Work required:
Copy every line from the data below in which the string "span" can be found.

══ Available data

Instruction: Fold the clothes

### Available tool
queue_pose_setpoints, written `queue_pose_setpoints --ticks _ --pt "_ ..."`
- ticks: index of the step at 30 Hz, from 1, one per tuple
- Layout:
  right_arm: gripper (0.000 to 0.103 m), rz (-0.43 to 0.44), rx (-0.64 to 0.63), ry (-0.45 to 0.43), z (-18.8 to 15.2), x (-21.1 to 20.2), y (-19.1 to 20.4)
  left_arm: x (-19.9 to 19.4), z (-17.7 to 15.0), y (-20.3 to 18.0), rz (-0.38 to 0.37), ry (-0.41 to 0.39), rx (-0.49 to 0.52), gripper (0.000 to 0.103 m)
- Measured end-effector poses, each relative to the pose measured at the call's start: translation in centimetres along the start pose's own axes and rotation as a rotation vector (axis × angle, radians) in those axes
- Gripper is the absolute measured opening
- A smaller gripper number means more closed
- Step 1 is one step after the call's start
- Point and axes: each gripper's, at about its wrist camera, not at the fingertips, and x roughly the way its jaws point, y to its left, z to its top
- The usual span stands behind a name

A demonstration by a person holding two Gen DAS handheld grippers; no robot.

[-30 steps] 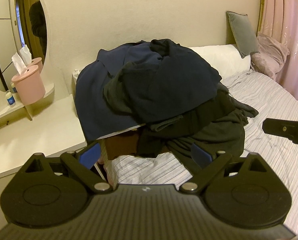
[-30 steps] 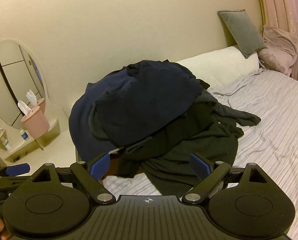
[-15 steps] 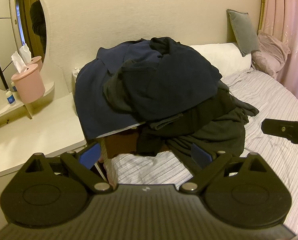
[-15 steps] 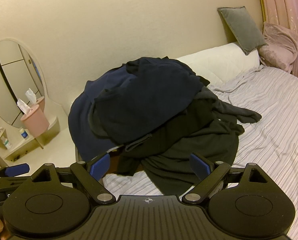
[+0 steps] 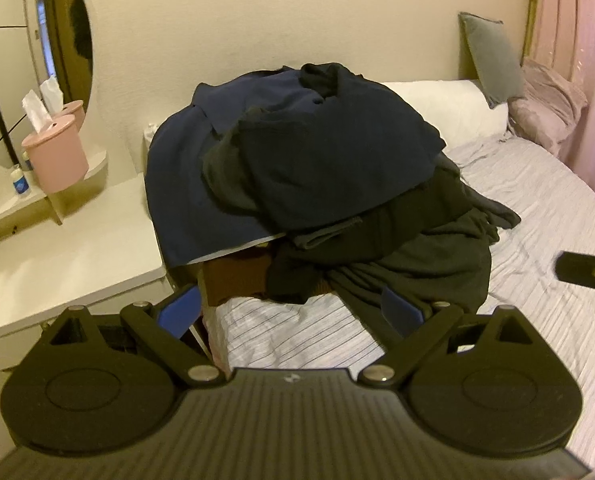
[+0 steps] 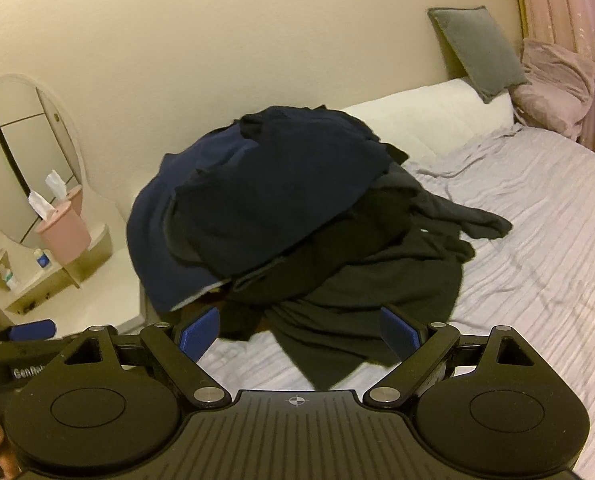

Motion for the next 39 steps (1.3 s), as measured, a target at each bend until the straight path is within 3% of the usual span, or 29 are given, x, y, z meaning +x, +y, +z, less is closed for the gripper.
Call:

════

Written answer:
- The usual span stands behind a name
Motion for the next 39 steps (1.3 s), as measured, a target at each bend until the straight path is within 3% of the usual span, or 29 are given, x, y, z meaning +x, +y, +z, less is closed for the gripper.

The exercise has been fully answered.